Manuel Adorni representa al presidente Javier Milei en la misa por el aniversario de la muerte del Papa Francisco en la Basílica de Luján, acompañado por la vicepresidenta Victoria Villarruel y el gobernador Axel Kicillof, en una situación calificada como anomalía institucional por el panel.
Los panelistas destacan que ninguno de los tres se habla entre sí debido a conflictos: Kicillof reclama coparticipación al gobierno nacional, Villarruel queda marginada del Ejecutivo y Adorni enfrenta cuestionamientos por irregularidades en su patrimonio, viajes lujosos y gastos en dólares que suman 95 mil dólares no explicados con su sueldo.

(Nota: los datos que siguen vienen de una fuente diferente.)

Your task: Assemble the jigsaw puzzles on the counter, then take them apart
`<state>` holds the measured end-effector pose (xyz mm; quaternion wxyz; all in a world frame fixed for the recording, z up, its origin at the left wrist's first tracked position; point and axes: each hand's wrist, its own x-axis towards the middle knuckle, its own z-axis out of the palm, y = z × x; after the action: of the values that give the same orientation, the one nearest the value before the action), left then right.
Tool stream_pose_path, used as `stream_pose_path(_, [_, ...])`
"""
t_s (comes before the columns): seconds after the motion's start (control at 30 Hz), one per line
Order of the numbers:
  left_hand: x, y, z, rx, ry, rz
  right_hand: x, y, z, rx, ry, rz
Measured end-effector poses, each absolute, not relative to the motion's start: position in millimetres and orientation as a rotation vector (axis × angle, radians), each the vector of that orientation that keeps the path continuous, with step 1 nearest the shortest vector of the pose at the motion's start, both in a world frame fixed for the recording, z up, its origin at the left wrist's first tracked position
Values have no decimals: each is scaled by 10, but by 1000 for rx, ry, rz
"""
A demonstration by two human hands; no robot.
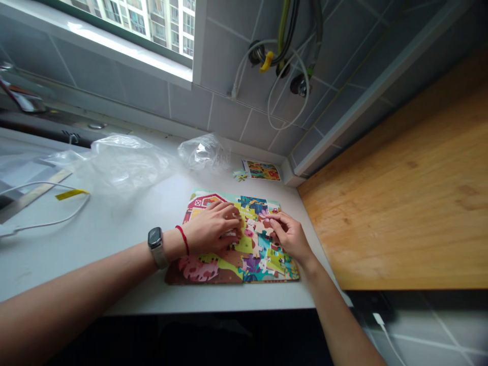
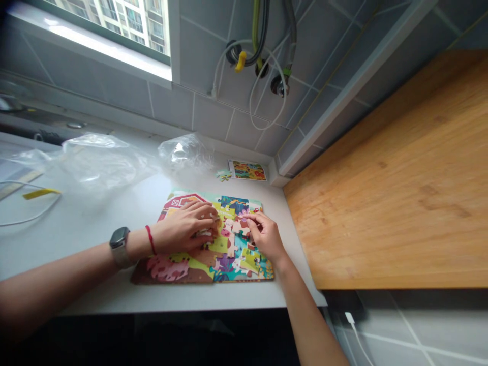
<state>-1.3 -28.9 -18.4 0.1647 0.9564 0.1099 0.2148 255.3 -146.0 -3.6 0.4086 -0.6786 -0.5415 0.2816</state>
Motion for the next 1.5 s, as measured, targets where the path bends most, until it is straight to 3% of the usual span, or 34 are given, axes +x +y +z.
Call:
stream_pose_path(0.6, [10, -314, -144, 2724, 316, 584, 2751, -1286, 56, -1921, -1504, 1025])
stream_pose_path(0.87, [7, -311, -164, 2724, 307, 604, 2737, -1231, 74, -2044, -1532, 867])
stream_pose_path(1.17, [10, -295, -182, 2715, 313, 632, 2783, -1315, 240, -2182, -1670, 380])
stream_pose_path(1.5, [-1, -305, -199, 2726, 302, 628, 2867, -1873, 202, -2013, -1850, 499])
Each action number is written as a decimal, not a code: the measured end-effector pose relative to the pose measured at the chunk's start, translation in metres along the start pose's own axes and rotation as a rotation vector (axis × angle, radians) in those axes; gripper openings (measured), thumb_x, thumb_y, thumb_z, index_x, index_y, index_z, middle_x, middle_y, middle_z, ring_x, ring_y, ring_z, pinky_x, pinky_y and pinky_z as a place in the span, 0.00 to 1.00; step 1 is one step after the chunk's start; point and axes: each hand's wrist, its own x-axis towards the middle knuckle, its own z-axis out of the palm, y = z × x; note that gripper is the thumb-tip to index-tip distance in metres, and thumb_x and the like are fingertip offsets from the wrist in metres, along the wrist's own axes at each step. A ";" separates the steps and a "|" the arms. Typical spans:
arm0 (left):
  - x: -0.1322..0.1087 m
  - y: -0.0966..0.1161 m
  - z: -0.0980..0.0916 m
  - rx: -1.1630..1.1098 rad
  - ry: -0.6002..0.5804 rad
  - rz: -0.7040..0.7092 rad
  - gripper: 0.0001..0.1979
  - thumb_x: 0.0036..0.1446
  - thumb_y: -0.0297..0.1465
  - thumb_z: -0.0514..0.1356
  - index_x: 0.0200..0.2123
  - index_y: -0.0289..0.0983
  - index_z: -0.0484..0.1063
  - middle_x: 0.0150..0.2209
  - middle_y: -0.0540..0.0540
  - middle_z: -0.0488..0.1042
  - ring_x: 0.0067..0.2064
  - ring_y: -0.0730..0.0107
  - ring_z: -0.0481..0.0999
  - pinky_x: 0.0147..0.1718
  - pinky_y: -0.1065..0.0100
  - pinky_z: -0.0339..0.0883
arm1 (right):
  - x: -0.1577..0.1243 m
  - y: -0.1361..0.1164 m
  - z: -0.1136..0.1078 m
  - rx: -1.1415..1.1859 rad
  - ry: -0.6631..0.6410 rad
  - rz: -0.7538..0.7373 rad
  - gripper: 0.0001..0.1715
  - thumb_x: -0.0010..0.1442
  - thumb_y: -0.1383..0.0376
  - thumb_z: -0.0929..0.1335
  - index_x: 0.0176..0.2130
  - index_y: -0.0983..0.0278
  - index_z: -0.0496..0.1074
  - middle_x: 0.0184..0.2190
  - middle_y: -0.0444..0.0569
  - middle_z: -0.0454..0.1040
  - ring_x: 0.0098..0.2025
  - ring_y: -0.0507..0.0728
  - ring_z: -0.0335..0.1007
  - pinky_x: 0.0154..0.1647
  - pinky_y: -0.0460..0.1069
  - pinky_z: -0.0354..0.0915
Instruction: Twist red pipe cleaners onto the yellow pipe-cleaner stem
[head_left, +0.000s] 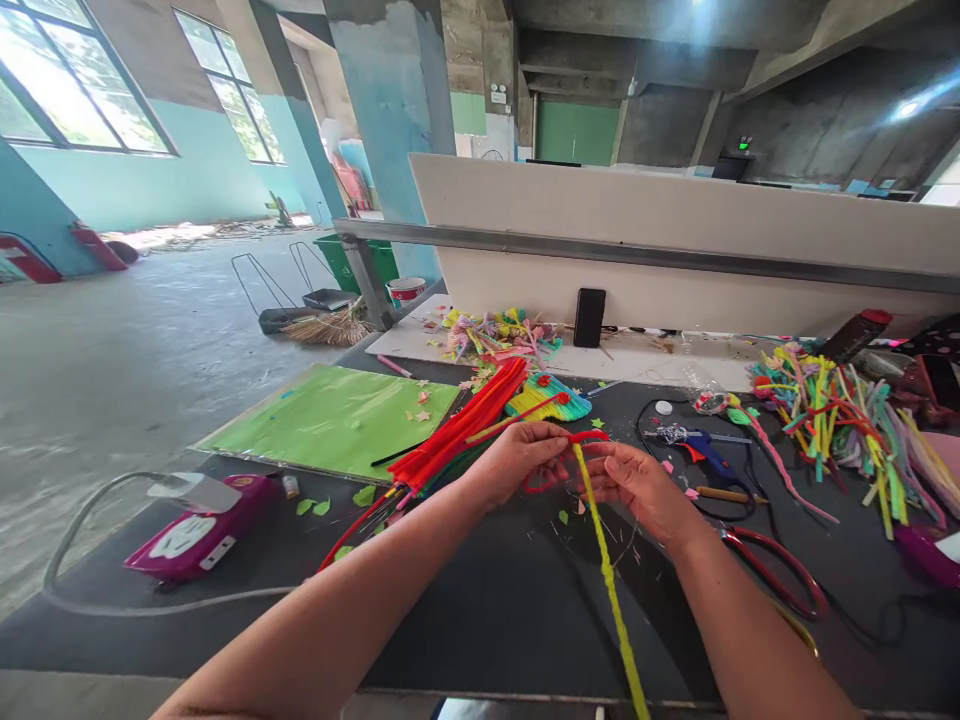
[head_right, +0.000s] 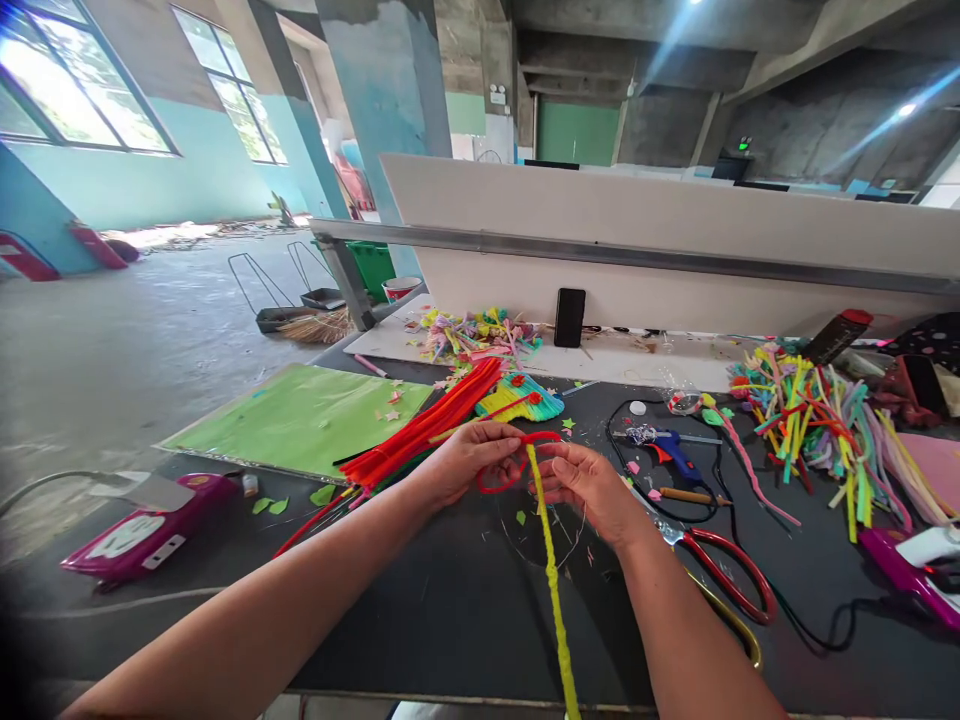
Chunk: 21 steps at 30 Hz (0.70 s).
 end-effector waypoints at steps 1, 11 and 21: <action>0.000 -0.002 0.002 -0.005 -0.024 -0.007 0.17 0.49 0.38 0.64 0.38 0.31 0.73 0.32 0.43 0.75 0.26 0.75 0.74 0.25 0.74 0.67 | 0.000 0.000 0.000 0.004 -0.006 0.002 0.21 0.57 0.59 0.69 0.49 0.65 0.69 0.39 0.54 0.76 0.38 0.57 0.74 0.39 0.52 0.69; 0.006 -0.010 -0.004 -0.299 0.000 -0.063 0.16 0.52 0.31 0.62 0.45 0.32 0.71 0.37 0.39 0.76 0.36 0.67 0.78 0.38 0.66 0.71 | 0.002 -0.002 -0.007 0.149 0.069 -0.028 0.20 0.56 0.62 0.69 0.49 0.61 0.69 0.38 0.51 0.77 0.35 0.56 0.75 0.38 0.53 0.70; 0.007 -0.009 -0.005 -0.331 -0.055 -0.020 0.19 0.55 0.39 0.58 0.47 0.35 0.68 0.40 0.40 0.74 0.35 0.67 0.76 0.37 0.64 0.69 | 0.004 0.001 -0.007 0.152 0.110 -0.072 0.19 0.57 0.56 0.67 0.47 0.61 0.68 0.36 0.51 0.77 0.35 0.57 0.75 0.37 0.55 0.69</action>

La Iglesia eleva su voz sobre la cuestión social, con demandas crecientes de empleo, alimentos y medicamentos en Luján, mientras el gobierno envía a Adorni pese a su mala reputación que contamina actos sagrados, en un intento por no quedar afuera del evento ecuménico.
Se menciona el contexto internacional con cruces entre Donald Trump y el Papa, y la peronismo dividido con ataques internos a Kicillof por La Cámpora y Cristina Fernández de Kirchner, donde Kicillof aparece mejor posicionado en encuestas.